> [ASSIGNED TASK]: Produce as output only the lines below starting at the line with "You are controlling" and continuing through the line with "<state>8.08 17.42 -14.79", each one exactly as written.
[DATA RECORDS]
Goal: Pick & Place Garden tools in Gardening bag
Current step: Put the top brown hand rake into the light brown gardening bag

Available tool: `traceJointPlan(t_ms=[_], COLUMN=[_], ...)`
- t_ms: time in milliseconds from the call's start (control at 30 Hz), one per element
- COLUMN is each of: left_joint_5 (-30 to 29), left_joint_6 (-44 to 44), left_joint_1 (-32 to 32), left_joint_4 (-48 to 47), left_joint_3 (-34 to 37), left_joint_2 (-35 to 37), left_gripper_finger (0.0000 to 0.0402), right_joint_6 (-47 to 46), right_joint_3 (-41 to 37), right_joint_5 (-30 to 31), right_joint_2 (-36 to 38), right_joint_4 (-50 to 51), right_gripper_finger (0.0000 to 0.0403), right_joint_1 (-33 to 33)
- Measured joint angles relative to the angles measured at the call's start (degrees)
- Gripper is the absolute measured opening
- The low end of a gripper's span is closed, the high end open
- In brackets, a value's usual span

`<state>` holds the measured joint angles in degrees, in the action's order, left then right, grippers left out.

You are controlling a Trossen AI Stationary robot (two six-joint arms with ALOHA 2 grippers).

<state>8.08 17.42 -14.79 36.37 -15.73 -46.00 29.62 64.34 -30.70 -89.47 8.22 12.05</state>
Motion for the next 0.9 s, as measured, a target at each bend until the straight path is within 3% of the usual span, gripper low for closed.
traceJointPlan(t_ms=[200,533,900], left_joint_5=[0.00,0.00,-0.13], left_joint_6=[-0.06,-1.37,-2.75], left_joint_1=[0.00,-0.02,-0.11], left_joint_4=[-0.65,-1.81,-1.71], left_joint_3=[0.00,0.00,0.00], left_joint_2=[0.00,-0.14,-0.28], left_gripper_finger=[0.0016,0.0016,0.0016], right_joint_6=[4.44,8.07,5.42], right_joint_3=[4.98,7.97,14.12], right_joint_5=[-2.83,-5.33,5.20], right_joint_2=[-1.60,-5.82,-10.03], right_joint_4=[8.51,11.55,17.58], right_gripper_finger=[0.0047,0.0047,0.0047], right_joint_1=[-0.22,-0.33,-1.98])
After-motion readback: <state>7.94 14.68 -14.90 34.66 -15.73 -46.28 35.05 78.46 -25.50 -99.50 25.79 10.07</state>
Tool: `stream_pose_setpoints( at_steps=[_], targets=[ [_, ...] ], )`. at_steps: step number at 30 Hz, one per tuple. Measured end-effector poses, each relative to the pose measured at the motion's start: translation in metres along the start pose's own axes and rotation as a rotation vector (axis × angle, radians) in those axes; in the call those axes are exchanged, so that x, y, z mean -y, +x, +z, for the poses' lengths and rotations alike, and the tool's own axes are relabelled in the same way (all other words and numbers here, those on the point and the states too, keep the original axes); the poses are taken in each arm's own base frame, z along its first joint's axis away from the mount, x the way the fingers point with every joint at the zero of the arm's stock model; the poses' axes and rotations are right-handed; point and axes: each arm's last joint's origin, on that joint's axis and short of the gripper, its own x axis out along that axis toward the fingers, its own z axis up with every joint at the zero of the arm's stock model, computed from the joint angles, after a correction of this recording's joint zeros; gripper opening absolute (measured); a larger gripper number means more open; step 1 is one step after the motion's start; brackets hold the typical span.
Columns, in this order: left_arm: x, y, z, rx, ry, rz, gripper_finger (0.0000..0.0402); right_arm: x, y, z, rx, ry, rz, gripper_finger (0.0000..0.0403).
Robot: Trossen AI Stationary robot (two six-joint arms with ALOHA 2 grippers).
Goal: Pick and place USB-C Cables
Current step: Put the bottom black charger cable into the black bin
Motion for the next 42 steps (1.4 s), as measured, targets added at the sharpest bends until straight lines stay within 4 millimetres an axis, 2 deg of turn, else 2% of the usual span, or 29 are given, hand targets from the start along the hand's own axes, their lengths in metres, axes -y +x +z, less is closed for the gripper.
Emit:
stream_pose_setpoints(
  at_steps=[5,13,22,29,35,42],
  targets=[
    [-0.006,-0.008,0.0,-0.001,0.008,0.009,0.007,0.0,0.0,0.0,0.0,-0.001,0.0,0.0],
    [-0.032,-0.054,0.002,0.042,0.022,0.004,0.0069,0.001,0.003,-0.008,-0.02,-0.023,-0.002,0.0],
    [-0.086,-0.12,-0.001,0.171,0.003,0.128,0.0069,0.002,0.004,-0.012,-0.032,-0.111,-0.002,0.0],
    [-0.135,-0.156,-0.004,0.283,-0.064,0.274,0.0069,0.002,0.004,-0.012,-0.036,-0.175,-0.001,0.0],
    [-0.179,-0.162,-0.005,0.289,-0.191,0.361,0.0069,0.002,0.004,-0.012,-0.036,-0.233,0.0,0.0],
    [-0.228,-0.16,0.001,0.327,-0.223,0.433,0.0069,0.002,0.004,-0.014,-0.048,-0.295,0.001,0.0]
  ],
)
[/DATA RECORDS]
> [RESULT]:
You are controlling a Trossen AI Stationary robot (two six-joint arms with ALOHA 2 grippers).

<state>8.08 17.42 -14.79 36.37 -15.73 -46.00 29.62 64.34 -30.70 -89.47 8.22 12.05</state>

There is nothing further to the answer.